Les deux inspecteurs mettent en évidence des dysfonctionnements au sein de la FFR, "un certain nombre d'irrégularités de fond et de procédure", précise le communiqué, mais, ils n'ont pas pu apporter la preuve d'une éventuelle pression de la part de Bernard Laporte sur les membres de la commission d'appel.

L'ancien sélectionneur du XV de France est soupçonné d'avoir exercé des pressions au sein de sa fédération pour réduire des sanctions contre Montpellier, le club de Mohed Altrad. Or ce dernier, patron d'un groupe qui est sponsor maillot du XV de France depuis mars, avait signé un contrat d'image début 2017 avec une société de Bernard Laporte, BL Communication. Le président de la FFR avait reconnu lui-même, avoir passé un coup de téléphone au président de cette commission, mais impossible de connaître "la teneur exacte de cet appel téléphonique", explique le ministère, d'où ce transfert du dossier à la justice.

Des sanctions bien revues à la baisse à l'époque

D'après les conclusions de l'enquête du ministère, les trois membres de la commission d'appel fédérale sont bien tombés d'accord le 29 juin pour sanctionner le déploiement par les supporteurs héraultais de banderoles hostiles à la Ligue nationale et son président Paul Goze. La sanction, non notifiée par écrit dans l'immédiat, prévoyait une amende de 70.000 euros et un match de suspension pour le stade de Montpellier, conséquence d'une révocation de sursis.

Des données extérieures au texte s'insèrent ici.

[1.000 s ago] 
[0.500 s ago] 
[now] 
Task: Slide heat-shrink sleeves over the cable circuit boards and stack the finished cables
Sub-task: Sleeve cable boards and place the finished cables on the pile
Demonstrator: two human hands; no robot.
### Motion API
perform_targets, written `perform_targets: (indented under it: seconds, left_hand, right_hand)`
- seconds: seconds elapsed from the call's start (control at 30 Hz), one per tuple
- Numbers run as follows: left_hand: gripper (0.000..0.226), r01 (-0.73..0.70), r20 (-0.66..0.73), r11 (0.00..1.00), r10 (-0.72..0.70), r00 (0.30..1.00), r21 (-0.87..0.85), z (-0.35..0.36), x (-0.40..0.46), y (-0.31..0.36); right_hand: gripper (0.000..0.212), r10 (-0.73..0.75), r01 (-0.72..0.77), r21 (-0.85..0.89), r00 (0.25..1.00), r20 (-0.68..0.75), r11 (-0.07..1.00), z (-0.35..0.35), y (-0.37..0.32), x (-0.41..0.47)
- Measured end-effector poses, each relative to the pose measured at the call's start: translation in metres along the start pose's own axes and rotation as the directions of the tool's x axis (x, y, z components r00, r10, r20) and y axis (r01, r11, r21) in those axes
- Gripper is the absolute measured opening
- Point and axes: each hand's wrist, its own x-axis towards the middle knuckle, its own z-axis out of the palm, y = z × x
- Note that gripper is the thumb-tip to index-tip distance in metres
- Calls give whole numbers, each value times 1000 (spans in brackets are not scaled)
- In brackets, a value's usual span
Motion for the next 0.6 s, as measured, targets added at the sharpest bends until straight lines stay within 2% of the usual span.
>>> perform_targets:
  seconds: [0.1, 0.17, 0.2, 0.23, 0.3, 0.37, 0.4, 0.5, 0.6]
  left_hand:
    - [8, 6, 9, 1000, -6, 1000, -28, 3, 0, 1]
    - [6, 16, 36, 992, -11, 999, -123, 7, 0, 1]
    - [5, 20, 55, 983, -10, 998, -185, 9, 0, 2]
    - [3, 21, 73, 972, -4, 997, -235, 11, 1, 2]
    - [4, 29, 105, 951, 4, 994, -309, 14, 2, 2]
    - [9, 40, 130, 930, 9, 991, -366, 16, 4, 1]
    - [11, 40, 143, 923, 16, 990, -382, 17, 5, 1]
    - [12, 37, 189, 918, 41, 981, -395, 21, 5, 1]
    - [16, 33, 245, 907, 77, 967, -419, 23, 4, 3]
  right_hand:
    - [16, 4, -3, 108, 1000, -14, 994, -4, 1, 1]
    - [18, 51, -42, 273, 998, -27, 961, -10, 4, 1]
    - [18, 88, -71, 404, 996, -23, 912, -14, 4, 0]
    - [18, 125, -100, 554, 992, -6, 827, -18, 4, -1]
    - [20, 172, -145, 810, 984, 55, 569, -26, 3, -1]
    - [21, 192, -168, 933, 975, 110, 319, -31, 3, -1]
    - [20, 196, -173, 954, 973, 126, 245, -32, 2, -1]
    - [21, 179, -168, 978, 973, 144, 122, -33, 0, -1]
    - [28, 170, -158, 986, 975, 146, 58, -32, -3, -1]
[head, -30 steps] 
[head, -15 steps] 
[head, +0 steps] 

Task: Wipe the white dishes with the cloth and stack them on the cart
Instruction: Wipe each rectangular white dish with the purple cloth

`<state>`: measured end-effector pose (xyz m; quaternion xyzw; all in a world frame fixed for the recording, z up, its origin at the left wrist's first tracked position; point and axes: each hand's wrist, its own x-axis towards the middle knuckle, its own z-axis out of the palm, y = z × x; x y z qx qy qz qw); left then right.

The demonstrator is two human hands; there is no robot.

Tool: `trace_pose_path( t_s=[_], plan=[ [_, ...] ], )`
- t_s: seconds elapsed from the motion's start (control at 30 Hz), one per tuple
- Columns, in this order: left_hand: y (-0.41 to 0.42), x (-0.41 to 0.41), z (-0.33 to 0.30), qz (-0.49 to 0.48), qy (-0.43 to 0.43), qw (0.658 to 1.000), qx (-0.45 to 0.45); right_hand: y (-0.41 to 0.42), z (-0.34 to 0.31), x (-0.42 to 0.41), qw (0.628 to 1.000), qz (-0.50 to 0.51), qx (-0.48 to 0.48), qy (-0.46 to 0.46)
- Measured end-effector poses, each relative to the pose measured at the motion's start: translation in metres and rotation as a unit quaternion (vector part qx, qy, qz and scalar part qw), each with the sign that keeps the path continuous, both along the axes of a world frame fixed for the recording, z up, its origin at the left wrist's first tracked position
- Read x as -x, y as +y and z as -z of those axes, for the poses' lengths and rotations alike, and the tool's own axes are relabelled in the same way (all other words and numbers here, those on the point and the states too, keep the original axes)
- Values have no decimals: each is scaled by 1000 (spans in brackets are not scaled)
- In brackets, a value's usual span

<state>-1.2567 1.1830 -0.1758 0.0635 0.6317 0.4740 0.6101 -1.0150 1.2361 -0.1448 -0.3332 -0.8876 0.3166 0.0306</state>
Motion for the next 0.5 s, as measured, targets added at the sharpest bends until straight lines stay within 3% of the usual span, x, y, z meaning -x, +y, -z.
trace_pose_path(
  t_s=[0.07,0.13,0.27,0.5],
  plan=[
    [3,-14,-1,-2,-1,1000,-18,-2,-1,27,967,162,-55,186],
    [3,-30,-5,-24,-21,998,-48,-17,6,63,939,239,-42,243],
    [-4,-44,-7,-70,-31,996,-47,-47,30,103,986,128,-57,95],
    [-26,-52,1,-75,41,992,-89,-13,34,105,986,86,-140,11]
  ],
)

Mais, toujours d'après les conclusions du rapport, cette sanction a bien été revue à la baisse le lendemain (20.000 euros d'amende, pas de suspension de stade), après un coup de fil de Bernard Laporte au président de la commission d'appel Jean-Daniel Simonet, explique le ministère.

Depuis la révélation de supposées pressions de la part de Bernard Laporte, les démissions s'enchaînent à la Commission d'appel de la FFR.